Parental responses to a national survey of children’s health showed one in seven children (14%) aged two to eight years old had a diagnosed mental, behavioral, or developmental disorder (Bitko et al., 2016). Reviewing national data, Knopf, Park, and Paul Mulye (2008) similarly concluded that 20-25% of youth experience symptoms of emotional distress and about one in ten may have significant impairment from moderate to severe symptomatology. By 2030, the U.S. Department of Health and Human Services (2002) estimates there will be 83.2 million children under 18 years of age in the US, an increase from 72.0 million children in 2000, creating an arguably greater need for child mental health practitioners in the next decade.

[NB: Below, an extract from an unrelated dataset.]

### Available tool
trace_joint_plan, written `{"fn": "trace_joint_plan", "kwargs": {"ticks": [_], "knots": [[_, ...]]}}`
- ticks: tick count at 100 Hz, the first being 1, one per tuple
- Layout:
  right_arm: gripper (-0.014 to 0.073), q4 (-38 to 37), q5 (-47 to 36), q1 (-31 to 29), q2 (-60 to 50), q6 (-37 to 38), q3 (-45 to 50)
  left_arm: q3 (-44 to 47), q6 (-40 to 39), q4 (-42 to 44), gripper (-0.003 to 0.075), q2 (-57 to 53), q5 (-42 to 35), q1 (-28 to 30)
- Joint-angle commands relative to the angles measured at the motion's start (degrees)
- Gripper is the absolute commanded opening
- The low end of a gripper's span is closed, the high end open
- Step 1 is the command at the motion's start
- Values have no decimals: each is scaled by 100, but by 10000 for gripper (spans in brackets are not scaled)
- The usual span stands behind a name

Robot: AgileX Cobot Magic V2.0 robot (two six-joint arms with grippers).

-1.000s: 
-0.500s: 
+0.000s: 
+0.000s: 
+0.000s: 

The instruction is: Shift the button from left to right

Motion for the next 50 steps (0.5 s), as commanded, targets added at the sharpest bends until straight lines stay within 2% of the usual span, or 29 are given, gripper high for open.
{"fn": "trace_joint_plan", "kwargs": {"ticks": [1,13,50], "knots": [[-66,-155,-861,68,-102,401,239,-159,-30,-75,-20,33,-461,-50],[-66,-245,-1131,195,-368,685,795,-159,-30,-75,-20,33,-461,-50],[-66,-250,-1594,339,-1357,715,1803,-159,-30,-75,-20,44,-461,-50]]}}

Reporting on the state of children’s mental health, U.S. Surgeon General, Admiral David Satcher, wrote, “growing numbers of children are suffering needlessly because their emotional, behavioral, and developmental needs are not being met by the very institutions and systems that were created to take care of them” (U.S. Public Health Service, PHS, 2000, Foreward, para. 1). Satcher called for including child- and family-centered mental health services in all systems that serve this population, engaging families, and integrating children’s perspectives in mental healthcare planning (PHS, 2000). GSU’s programs now involve parents and teachers, however, these and other child mental health training institutions face a number of program complexities; the changing and growing needs of the helping professions have created a training gap between the focus of education programs and the knowledge and skills needed for successful practice (Hoge, Huey, & O’Connell, 2004; Huang, Macbeth, Dodge, & Jacobstein, 2004).